=== Begin Enclosure ===

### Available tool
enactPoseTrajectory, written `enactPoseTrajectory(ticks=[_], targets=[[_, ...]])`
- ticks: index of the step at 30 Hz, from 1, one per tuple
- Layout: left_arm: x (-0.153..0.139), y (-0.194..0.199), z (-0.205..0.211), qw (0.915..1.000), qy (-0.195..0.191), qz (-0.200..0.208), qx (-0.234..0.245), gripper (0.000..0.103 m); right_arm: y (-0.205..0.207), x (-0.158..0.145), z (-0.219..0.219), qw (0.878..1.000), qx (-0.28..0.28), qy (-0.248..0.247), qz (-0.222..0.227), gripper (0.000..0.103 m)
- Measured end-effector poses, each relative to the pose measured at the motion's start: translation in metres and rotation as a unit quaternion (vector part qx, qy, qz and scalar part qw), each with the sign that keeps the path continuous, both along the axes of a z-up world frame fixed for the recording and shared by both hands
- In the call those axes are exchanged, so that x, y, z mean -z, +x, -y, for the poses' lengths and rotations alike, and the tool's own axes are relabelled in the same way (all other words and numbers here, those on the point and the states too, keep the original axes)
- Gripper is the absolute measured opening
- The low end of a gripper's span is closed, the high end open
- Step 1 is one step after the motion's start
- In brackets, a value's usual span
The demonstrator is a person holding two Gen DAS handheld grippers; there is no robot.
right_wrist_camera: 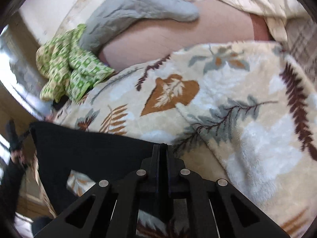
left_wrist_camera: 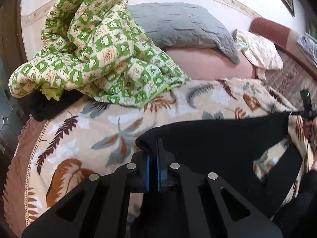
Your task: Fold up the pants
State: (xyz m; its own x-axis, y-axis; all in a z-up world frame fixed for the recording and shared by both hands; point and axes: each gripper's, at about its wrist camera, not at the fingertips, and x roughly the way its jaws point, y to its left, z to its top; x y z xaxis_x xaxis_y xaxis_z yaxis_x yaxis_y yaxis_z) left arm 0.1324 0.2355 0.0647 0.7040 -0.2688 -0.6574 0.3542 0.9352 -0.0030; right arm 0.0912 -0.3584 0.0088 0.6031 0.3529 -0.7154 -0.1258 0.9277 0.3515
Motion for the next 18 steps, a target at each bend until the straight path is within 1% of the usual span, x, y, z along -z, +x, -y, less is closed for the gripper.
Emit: enactPoseTrajectory(ticks=[2, 5, 10, 11, 13, 14, 15, 16, 17, 18], targets=[[0.004, -0.018, -0.005, 0.9998, 0.002, 0.012, 0.014, 0.003, -0.027, -0.012, -0.011, 0.999, -0.031, -0.008, 0.031, 0.004], [0.011, -0.056, -0.017, 0.9989, 0.003, 0.032, 0.034, 0.003, -0.068, -0.022, -0.025, 0.996, -0.069, -0.030, 0.049, 0.004], [0.027, -0.116, -0.042, 0.9977, 0.004, 0.051, 0.045, 0.003, -0.136, -0.024, -0.046, 0.988, -0.124, -0.071, 0.052, 0.004], [0.034, -0.129, -0.045, 0.9973, 0.010, 0.050, 0.052, 0.003, -0.150, -0.021, -0.052, 0.986, -0.135, -0.082, 0.047, 0.004], [0.053, -0.152, -0.051, 0.9976, 0.019, 0.028, 0.061, 0.004, -0.173, -0.010, -0.060, 0.982, -0.152, -0.106, 0.032, 0.004], [0.061, -0.158, -0.055, 0.9981, 0.019, 0.015, 0.057, 0.008, -0.183, -0.002, -0.064, 0.980, -0.156, -0.121, 0.024, 0.004], [0.069, -0.163, -0.060, 0.9989, 0.016, 0.002, 0.044, 0.010, -0.187, 0.004, -0.065, 0.979, -0.159, -0.123, 0.017, 0.004], [0.073, -0.166, -0.066, 0.9995, 0.010, -0.006, 0.030, 0.017, -0.191, 0.011, -0.067, 0.978, -0.162, -0.127, 0.009, 0.004], [0.076, -0.168, -0.076, 0.9999, 0.003, -0.014, -0.001, 0.017, -0.196, 0.015, -0.067, 0.977, -0.163, -0.137, 0.007, 0.004], [0.078, -0.170, -0.088, 0.9988, -0.008, -0.022, -0.044, 0.018, -0.198, 0.017, -0.068, 0.976, -0.163, -0.142, 0.005, 0.006]])
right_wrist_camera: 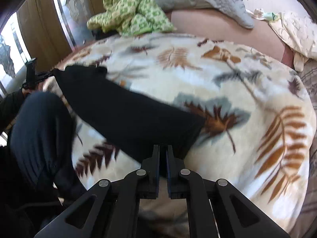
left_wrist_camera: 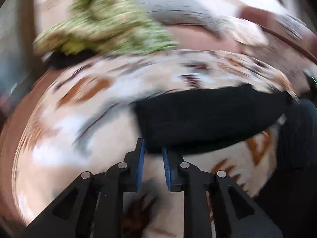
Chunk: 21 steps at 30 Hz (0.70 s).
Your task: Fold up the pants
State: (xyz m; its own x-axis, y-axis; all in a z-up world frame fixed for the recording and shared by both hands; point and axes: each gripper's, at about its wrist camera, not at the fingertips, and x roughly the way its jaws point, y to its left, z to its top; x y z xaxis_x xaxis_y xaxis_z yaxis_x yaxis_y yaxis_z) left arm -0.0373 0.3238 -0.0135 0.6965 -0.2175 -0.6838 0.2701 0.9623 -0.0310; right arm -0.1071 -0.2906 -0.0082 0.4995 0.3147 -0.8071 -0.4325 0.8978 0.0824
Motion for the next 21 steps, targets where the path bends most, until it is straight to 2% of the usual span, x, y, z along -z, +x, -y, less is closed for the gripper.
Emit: enactPoseTrajectory(ticks=[1, 3, 5, 6, 8, 10, 12, 14, 15, 16, 17, 19, 21], targets=[[0.000, -0.001, -0.010, 0.9994, -0.011, -0.003, -0.031, 0.018, -0.002, 0.001, 0.001, 1.000, 0.002, -0.001, -0.003, 0.008], [-0.007, -0.007, -0.030, 0.9941, -0.057, 0.000, -0.092, 0.018, -0.008, -0.002, 0.005, 1.000, 0.016, -0.019, 0.000, 0.015], [-0.019, -0.015, -0.026, 0.9911, -0.090, 0.012, -0.097, 0.018, -0.014, -0.011, 0.012, 1.000, 0.024, -0.021, -0.001, 0.021], [-0.025, -0.020, -0.018, 0.9906, -0.104, 0.018, -0.086, 0.018, -0.015, -0.016, 0.016, 0.999, 0.029, -0.019, 0.002, 0.022], [-0.038, -0.029, 0.018, 0.9907, -0.128, 0.031, -0.034, 0.019, -0.018, -0.030, 0.025, 0.999, 0.043, -0.004, 0.011, 0.022], [-0.039, -0.037, 0.060, 0.9872, -0.153, 0.028, 0.035, 0.021, -0.018, -0.044, 0.030, 0.998, 0.057, 0.018, 0.024, 0.022], [-0.029, -0.039, 0.095, 0.9869, -0.142, 0.009, 0.075, 0.021, -0.017, -0.056, 0.031, 0.996, 0.059, 0.051, 0.033, 0.024], [-0.010, -0.038, 0.126, 0.9897, -0.106, -0.005, 0.096, 0.021, -0.010, -0.060, 0.022, 0.997, 0.055, 0.051, 0.033, 0.024], [0.000, -0.033, 0.135, 0.9927, -0.083, -0.015, 0.086, 0.021, -0.005, -0.058, 0.017, 0.997, 0.051, 0.046, 0.027, 0.024], [0.014, -0.024, 0.138, 0.9964, -0.058, -0.031, 0.053, 0.021, 0.001, -0.055, 0.010, 0.998, 0.044, 0.038, 0.020, 0.024], [0.023, -0.016, 0.135, 0.9975, -0.050, -0.040, 0.030, 0.016, 0.009, -0.050, 0.003, 0.999, 0.036, 0.032, 0.015, 0.024], [0.029, -0.003, 0.127, 0.9971, -0.068, -0.034, 0.004, 0.009, 0.023, -0.036, -0.007, 0.999, 0.020, 0.037, -0.007, 0.024], [0.029, 0.010, 0.129, 0.9976, -0.064, -0.025, -0.010, 0.006, 0.042, -0.008, -0.021, 0.998, -0.013, 0.025, -0.049, 0.022]])
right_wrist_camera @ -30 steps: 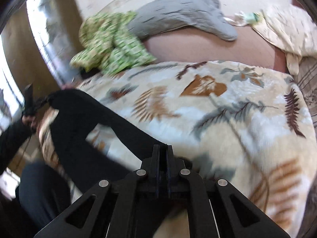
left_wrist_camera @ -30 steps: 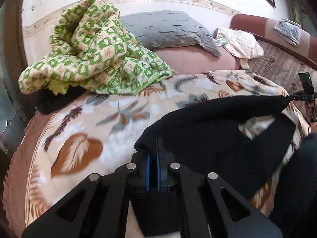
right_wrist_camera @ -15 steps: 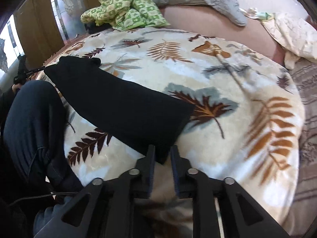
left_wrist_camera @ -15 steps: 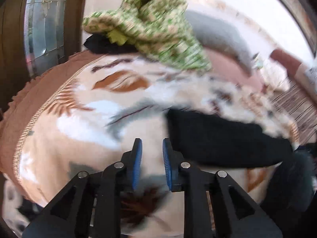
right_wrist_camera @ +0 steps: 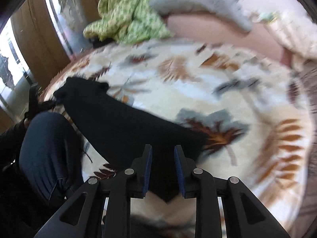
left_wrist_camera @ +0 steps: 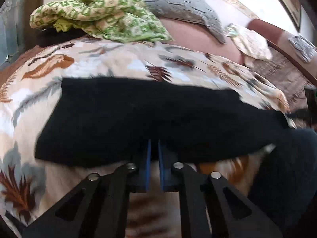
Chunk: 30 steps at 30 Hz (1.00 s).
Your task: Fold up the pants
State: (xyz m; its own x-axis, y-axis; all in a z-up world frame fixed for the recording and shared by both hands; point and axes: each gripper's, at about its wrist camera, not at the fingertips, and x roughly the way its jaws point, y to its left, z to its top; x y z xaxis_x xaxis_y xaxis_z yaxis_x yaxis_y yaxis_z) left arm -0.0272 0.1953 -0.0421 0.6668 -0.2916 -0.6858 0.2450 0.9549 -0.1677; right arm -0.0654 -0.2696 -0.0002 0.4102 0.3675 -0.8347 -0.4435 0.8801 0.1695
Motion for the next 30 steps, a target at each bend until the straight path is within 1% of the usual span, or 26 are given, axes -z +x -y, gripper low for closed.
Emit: enactPoseTrajectory(ticks=[1, 2, 3, 4, 5, 7, 8, 10, 12, 14, 15, 16, 17, 18, 19, 20, 21, 22, 23, 24, 25, 26, 27, 28, 29, 30], targets=[[0.000, 0.010, 0.006, 0.9998, 0.012, 0.014, 0.002, 0.005, 0.007, 0.016, -0.007, 0.999, -0.012, -0.028, -0.015, 0.021], [0.002, 0.014, 0.006, 0.9996, 0.016, 0.023, 0.005, 0.005, 0.014, 0.033, -0.012, 0.997, -0.013, -0.069, -0.022, 0.018], [0.004, 0.024, 0.006, 0.9992, 0.013, 0.036, 0.005, 0.004, 0.018, 0.038, -0.011, 0.998, -0.014, -0.061, 0.001, 0.018], [0.006, 0.030, 0.002, 0.9993, 0.001, 0.036, 0.002, 0.003, 0.020, 0.036, -0.008, 0.998, -0.010, -0.047, 0.027, 0.018], [0.006, 0.035, -0.004, 0.9993, -0.021, 0.031, -0.001, 0.002, 0.025, 0.038, -0.005, 0.998, 0.004, -0.042, 0.036, 0.018], [0.006, 0.037, -0.017, 0.9981, -0.059, 0.021, -0.004, 0.002, 0.030, 0.039, 0.001, 0.999, 0.027, -0.016, 0.038, 0.019], [0.004, 0.031, -0.021, 0.9975, -0.069, 0.018, -0.003, 0.002, 0.029, 0.039, 0.002, 0.999, 0.027, -0.012, 0.034, 0.022], [-0.002, 0.009, -0.029, 0.9974, -0.068, 0.021, 0.005, 0.002, 0.025, 0.034, 0.001, 0.999, 0.019, -0.018, 0.026, 0.022], [-0.007, -0.010, -0.041, 0.9971, -0.071, 0.028, 0.003, 0.002, 0.020, 0.021, 0.001, 0.999, 0.015, -0.025, 0.024, 0.022], [-0.018, -0.032, -0.061, 0.9951, -0.083, 0.046, -0.028, 0.003, 0.016, 0.008, -0.001, 0.999, 0.004, -0.014, 0.043, 0.023], [-0.023, -0.038, -0.069, 0.9933, -0.091, 0.056, -0.044, 0.003, 0.014, 0.005, -0.004, 0.999, -0.006, -0.007, 0.047, 0.026], [-0.030, -0.039, -0.076, 0.9908, -0.104, 0.066, -0.055, 0.003, 0.018, 0.006, -0.008, 0.999, -0.017, -0.001, 0.037, 0.029], [-0.037, -0.037, -0.078, 0.9881, -0.115, 0.079, -0.064, 0.003, 0.023, 0.011, -0.011, 0.999, -0.024, -0.007, 0.028, 0.030], [-0.041, -0.033, -0.078, 0.9864, -0.124, 0.086, -0.067, 0.003, 0.033, 0.026, -0.017, 0.999, -0.025, -0.040, 0.012, 0.030], [-0.041, -0.022, -0.074, 0.9860, -0.131, 0.081, -0.064, 0.005, 0.041, 0.038, -0.018, 0.998, -0.017, -0.064, -0.003, 0.030], [-0.036, -0.014, -0.071, 0.9880, -0.123, 0.067, -0.066, 0.006, 0.050, 0.044, -0.014, 0.999, 0.001, -0.047, -0.004, 0.030], [-0.023, -0.001, -0.067, 0.9924, -0.092, 0.036, -0.073, 0.006, 0.055, 0.043, -0.010, 0.999, 0.015, -0.028, 0.001, 0.030], [-0.005, 0.009, -0.065, 0.9955, -0.054, 0.004, -0.077, 0.005, 0.061, 0.041, -0.008, 0.999, 0.035, -0.023, -0.005, 0.029], [0.005, 0.013, -0.067, 0.9962, -0.047, -0.004, -0.074, 0.002, 0.063, 0.039, -0.008, 0.999, 0.045, -0.027, -0.004, 0.027], [0.008, 0.009, -0.074, 0.9956, -0.063, 0.018, -0.067, 0.002, 0.061, 0.035, -0.011, 0.998, 0.049, -0.034, 0.001, 0.027], [0.008, 0.008, -0.076, 0.9956, -0.064, 0.017, -0.067, 0.002, 0.054, 0.029, -0.018, 0.997, 0.046, -0.053, 0.014, 0.027], [0.005, 0.007, -0.077, 0.9949, -0.067, 0.014, -0.074, 0.001, 0.048, 0.025, -0.022, 0.997, 0.038, -0.056, 0.022, 0.032], [0.000, 0.006, -0.078, 0.9933, -0.072, 0.011, -0.089, 0.001, 0.041, 0.018, -0.028, 0.998, 0.018, -0.050, 0.033, 0.032], [-0.006, 0.004, -0.077, 0.9921, -0.082, 0.011, -0.094, 0.001, 0.031, 0.011, -0.034, 0.998, -0.002, -0.043, 0.043, 0.032], [-0.015, 0.002, -0.076, 0.9910, -0.100, 0.022, -0.086, 0.003, 0.023, 0.004, -0.040, 0.998, -0.019, -0.040, 0.053, 0.032], [-0.024, 0.000, -0.072, 0.9905, -0.108, 0.039, -0.076, 0.005, 0.019, 0.000, -0.044, 0.997, -0.029, -0.039, 0.057, 0.033]])
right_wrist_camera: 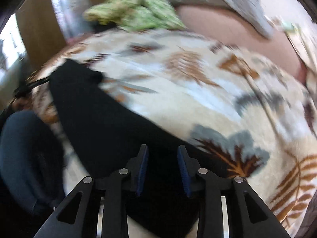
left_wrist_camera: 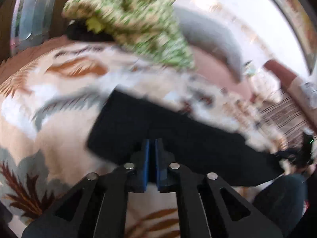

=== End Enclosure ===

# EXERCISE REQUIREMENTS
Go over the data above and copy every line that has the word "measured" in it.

# OUTPUT FOR THIS TASK
- Measured end-effector poses, each relative to the pose measured at the motion's start: translation in metres and rotation as a unit quaternion (vector part qx, qy, qz and scalar part qw), each with the sign that keeps the path continuous, both along the axes of a z-up world frame fixed for the recording and shared by both hands
- Gripper is the absolute measured opening

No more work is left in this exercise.